Hello, in physics the other day we sat a test which asked up to measure current and resistance of different resistors in a circuit. After collecting the data and plotting the graph for current vs resistance and coming up with a curve indicating an exponential relationship,
It was probably hyperbolic rather than exponential.
we were then asked to manipulate the data to produce a graph with a straight line relationship between I and R.

Homework Equations



V=IR

The Attempt at a Solution


Now looking at the equation, it's obvious there is no option to square either side like you might for a distance/time graph. But that doesn't get me any closer to the end result. I thought about plotting R=V/I, but that doesn't do anything productive ...
This is exactly what you do.
... seeing as though it was all measured at 6 volts, and, well, plotting a constant won't give me the proportional relationship I require, my teacher suggested I focus on the equation, but I really don't see anything else I can do?

Any help would be very much appreciated, thanks for your time.
So rather than squaring the current, I, or taking the square root of I, or ...

What do you need to do with the I values to make \displaystyle R=V(1/I) a direct proportion?
 
Kier said:

Homework Statement


Hello, in physics the other day we sat a test which asked up to measure current and resistance of different resistors in a circuit. After collecting the data and plotting the graph for current vs resistance and coming up with a curve indicating an exponential relationship, we were then asked to manipulate the data to produce a graph with a straight line relationship between I and R.


Homework Equations



V=IR

The Attempt at a Solution


Now looking at the equation, it's obvious there is no option to square either side like you might for a distance/time graph. But that doesn't get me any closer to the end result. I thought about plotting R=V/I, but that doesn't do anything productive seen as though it was all measured at 6 volts, and, well, plotting a constant won't give me the proportional relationship I require, my teacher suggested I focus on the equation, but I really don't see anything else I can do?
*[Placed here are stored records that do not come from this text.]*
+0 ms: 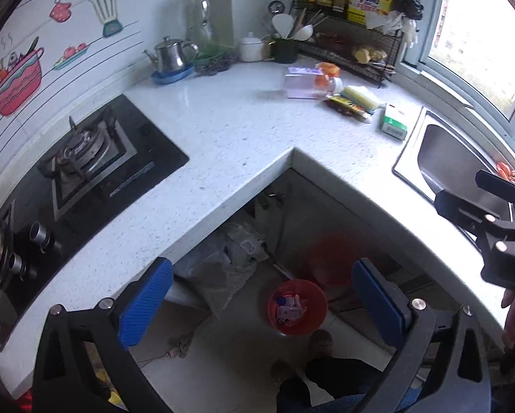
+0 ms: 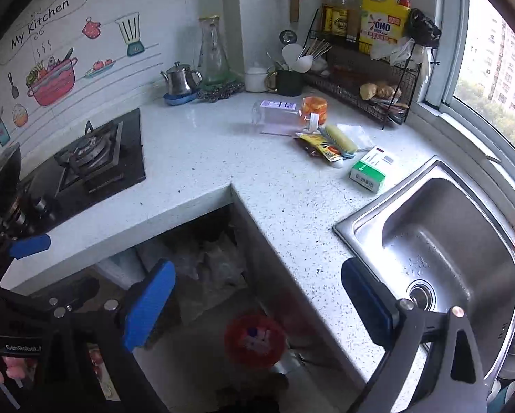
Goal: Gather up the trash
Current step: 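Raise both tools from the bin back up to the countertop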
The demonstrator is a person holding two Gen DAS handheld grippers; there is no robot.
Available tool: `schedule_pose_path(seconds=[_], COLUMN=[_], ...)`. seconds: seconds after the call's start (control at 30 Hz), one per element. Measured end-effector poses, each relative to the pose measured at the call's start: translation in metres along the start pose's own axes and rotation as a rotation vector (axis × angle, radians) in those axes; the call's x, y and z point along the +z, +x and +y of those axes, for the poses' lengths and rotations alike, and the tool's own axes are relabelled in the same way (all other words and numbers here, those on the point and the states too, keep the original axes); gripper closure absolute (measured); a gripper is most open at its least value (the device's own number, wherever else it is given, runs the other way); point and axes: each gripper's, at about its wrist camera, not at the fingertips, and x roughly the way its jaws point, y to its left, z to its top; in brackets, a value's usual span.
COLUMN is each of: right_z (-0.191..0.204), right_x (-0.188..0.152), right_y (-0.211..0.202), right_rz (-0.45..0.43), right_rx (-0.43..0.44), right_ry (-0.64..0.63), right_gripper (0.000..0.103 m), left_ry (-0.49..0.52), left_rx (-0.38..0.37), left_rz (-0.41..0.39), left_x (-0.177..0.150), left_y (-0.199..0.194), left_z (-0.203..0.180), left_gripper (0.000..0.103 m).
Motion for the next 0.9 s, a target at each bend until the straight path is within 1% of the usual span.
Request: schedule_pose_path(seconds=[0.1, 0.27, 0.43, 0.67, 0.8, 0.9], right_z=[0.000, -0.015, -0.030, -0.064, -0.085, -0.100], right_x=[0.000, 0.005, 0.013, 0.034, 0.051, 0.064], right_y=[-0.004, -0.002, 0.004, 0.025, 0.041, 0.056], right_rz=[-0.007, 0.023, 0.022, 0.037, 0.051, 0.070], right_rx=[-0.035, -0.002, -0.020, -0.016, -0.014, -0.005], right_ry=[-0.032, 0.023, 0.032, 0.074, 0.080, 0.081], right_gripper=[0.006, 0.006, 0.006, 0.006, 0.006, 0.006], left_ry=[0.015, 0.021, 0.042, 0.079, 0.076, 0.063], left_rx=[-0.019, -0.048, -0.065, -0.086, -0.098, -0.089], left_rz=[0.002, 0.011, 0.020, 0.036, 0.043, 0.046], left_x=[0.007, 0.025, 0.049, 0.093, 0.124, 0.148], left_y=[-0.004, 0.003, 0.017, 0.043, 0.061, 0.077], left_z=[-0.011, -0.026, -0.043, -0.070, -0.084, -0.094], left_gripper=[0.000, 0.000, 0.000, 0.000, 0.000, 0.000])
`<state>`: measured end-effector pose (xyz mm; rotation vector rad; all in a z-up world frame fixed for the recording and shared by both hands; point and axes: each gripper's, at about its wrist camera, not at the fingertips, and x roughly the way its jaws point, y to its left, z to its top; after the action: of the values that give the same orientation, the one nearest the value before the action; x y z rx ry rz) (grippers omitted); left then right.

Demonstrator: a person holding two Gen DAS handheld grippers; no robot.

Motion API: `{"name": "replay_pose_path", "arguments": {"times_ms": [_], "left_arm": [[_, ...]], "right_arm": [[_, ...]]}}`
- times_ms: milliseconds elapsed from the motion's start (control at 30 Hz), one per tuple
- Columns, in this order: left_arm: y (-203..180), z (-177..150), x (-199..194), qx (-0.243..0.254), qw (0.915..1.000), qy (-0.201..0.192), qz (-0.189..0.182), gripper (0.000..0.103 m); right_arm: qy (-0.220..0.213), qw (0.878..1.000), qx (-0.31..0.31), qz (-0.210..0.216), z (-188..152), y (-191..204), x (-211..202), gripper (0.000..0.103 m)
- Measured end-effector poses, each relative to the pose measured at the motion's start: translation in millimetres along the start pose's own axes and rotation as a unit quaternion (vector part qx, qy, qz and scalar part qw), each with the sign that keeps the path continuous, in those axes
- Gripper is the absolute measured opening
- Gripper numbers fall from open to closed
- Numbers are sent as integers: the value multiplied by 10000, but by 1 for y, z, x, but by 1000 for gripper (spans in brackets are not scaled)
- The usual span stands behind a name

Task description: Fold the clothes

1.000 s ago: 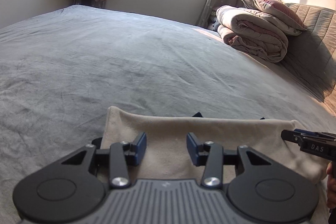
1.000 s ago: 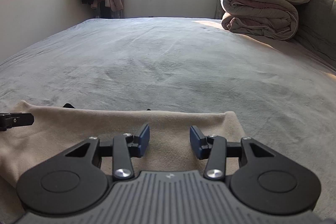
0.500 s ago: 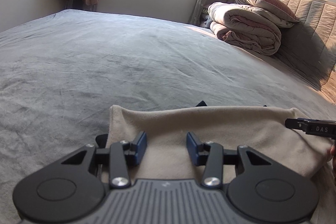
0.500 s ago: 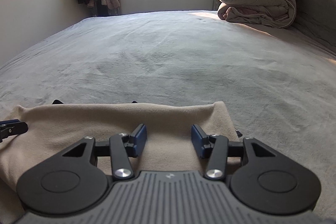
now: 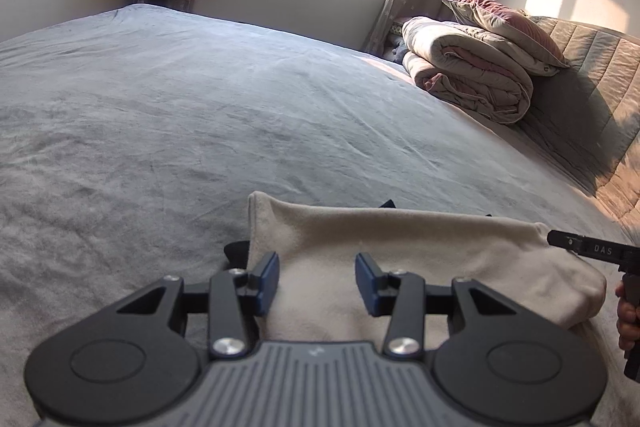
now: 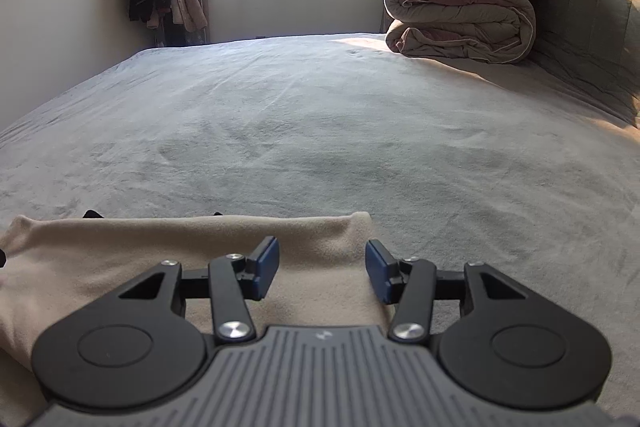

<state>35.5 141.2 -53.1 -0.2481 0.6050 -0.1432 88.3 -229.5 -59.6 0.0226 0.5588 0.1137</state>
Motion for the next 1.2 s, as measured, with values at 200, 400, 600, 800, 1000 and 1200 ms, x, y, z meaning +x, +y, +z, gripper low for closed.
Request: {"name": "replay_pose_path", "arguments": {"times_ms": [200,400,600,800,1000,1200], "left_arm": [[10,6,-14,-355,9993,-44,78,48],[11,6,-12,-542,9983,192,115,48],[36,5,-8,-1418,9876,661,-89,48],[52,3,-1,-2135,9700,1016,-570,49],[48,-9,14,-2392,9592,1365,-637,49],[46,-10,18,-2487,9562,1416,-614,49]], "right_arm": [[-56,9998,-14,171,3,9,-12,53],[-8,9991,-145,386,0,26,-16,53],[16,9979,-307,571,-3,39,-22,53],[3,9959,-369,825,-2,53,-29,53],[83,9916,-447,1207,-4,70,-35,49],[183,9883,-648,1369,-8,83,-35,45]]}}
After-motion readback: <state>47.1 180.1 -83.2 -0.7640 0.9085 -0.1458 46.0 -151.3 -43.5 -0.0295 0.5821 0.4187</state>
Any help would be very much appreciated, thanks for your time.

It looks like V is not part of what your teacher is asking you. Plot I vs R on a log-log plot and see if it comes out to a straight line. You can either use log-log graph paper (if that still exists), or have your graphics package plot the data using log scales. If the graphics package has a curve fitting resource, use that too.
 
Chestermiller said:
It looks like V is not part of what your teacher is asking you. Plot I vs R on a log-log plot and see if it comes out to a straight line. You can either use log-log graph paper (if that still exists), or have your graphics package plot the data using log scales. If the graphics package has a curve fitting resource, use that too.
That will produce a linear graph, with a non-zero y-intercept, so it won't be the graph of a direct proportion.
 
SammyS said:
That will produce a linear graph, with a non-zero y-intercept, so it won't be the graph of a direct proportion.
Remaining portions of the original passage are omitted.